Per due anni, grazie alla dedizione della madre e dei fratelli, Wilma viaggiò due volte a settimana sul retro di un Greyhound, negli unici posti disponibili agli afroamericani. Dopo 200 di quei lunghi viaggi, la bambina riuscì a camminare con un tutore in acciaio che sosteneva la sua gamba sinistra. La terapia prevedeva massaggi intensivi, e tutta la famiglia si impegnò ad impararli: quaranta braccia si prodigarono quotidianamente per alleviarle il dolore e aiutarla a riprendere a camminare. Dopo cinque anni e quattro sedute di massaggi al giorno, Wilma riuscì a sbarazzarsi del tutore. Due anni dopo, abbandonò la scarpa ortopedica e iniziò a sfidare i ragazzi del quartiere nel salto e nella corsa, entrando rapidamente nella squadra di basket e mostrando doti atletiche straordinarie.
La Carriera Atletica
Quando Ed Temple e Burt Grey fondarono una scuola di atletica, vennero al club di basket e scelsero subito Wilma Rudolph. In breve, quella ragazza che un tempo non poteva camminare si trasformò in una velocista imbattibile. Alle prove Olimpiche di Seattle, si guadagnò l'accesso ai Giochi di Melbourne del ’56, dove conquistò la medaglia di bronzo nella 4x400.
Tornata a scuola, Wilma mostrò ai compagni di classe la sua medaglia, raccontando:
«Se la passarono di mano in mano per vedere come fosse fatta, e quando tornò a me era piena di impronte. Iniziai a lucidarla, ma scoprii che il bronzo non brilla. Così decisi di aspettare quattro anni e puntare direttamente all’oro».
Nel suo primo anno da senior, rimase incinta di una bambina da Robert Eldridge, al quale fu vietato vedere né lei né la figlia dal severo suocero. Solo nel 1963, due anni dopo la morte del padre, Wilma poté sposare Robert
Le Gare e la Vittoria
Le numerose gare alle quali partecipò Wilma Rudolph rappresentarono una vera palestra di vita. Un giorno, in Texas, rimase scioccata perché l’autista dell’autobus che doveva portarla allo stadio si rifiutò di far salire a bordo il gruppo di atlete nere.
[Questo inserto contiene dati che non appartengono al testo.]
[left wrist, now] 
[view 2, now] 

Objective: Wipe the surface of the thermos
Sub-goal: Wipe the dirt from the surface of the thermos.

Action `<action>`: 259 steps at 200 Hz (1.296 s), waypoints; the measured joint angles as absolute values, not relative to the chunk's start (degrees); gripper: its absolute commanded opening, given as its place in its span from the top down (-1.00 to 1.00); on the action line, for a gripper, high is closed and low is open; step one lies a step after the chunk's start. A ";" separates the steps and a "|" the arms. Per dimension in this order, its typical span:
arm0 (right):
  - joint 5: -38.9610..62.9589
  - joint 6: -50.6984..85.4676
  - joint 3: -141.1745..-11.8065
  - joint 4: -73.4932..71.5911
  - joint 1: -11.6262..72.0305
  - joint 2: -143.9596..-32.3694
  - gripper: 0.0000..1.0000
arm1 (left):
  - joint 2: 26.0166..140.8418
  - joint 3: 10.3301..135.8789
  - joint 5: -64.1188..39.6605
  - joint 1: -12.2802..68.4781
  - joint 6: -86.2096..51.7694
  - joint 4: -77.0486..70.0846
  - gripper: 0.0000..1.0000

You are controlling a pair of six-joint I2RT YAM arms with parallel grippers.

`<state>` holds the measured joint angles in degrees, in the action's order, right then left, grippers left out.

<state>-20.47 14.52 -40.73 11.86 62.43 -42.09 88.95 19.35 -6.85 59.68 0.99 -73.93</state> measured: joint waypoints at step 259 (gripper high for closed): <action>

Tuttavia, un conducente sostitutivo arrivò in tempo per scortarla verso il record mondiale di 22”9 nei 200 m. Un mese prima delle Olimpiadi, a Fort Worth, trionfò sia nei 100 che nei 200 m, avviandosi così verso Roma.
Gli spettatori dello Stadio Olimpico rimasero affascinati dalla grazia di Wilma Rudolph. La sua velocità si esprimeva attraverso passi rapidi ed eleganti. Il suo fisico snello e alto emanava una forza contagiosa. Dopo la sua prima vittoria, il pubblico si innamorò di lei. Il suo nome riecheggiò attraverso le radio e le televisioni di tutto il mondo. Gli italiani la soprannominarono la Gazzella Nera, per i francesi divenne la Perla Nera, mentre per gli inglesi era già conosciuta come il Tornado del Tennessee. Vinse con sorprendente facilità le medaglie nei 100 m e nei 200 m, e nei 4x100 superò l’avversaria, volando solitaria verso il traguardo.
L'Eredità di Wilma
Dopo il ritiro nel 1963, Wilma si dedicò all'insegnamento e alla Wilma Rudolph Foundation, che continua a supportare i bambini nel superare le difficoltà della vita. Il suo messaggio era chiaro:
«Credetemi, la ricompensa non è così grande
se non si è lottato duramente».
Nessun campione olimpico ha dovuto combattere di più per le proprie ricompense. Nel villaggio Olimpico, pochi erano riusciti a resistere al suo fascino.
Purtroppo, come era nata, anche la sua vita si concluse prematuramente. Il 12 novembre 1994, Wilma Rudolph ci lasciò all'età di soli 54 anni. Le mani che la abbracciarono nei suoi ultimi giorni furono molte più numerose di quelle dei suoi fratelli che le avevano massaggiato le gambe durante la malattia.
Con la sua scomparsa, l’atletica leggera ha perso uno dei suoi simboli più autentici, una figura che va oltre il mero risultato sportivo. La sua storia è un emblema delle Olimpiadi di Roma 1960, bella e impressionante.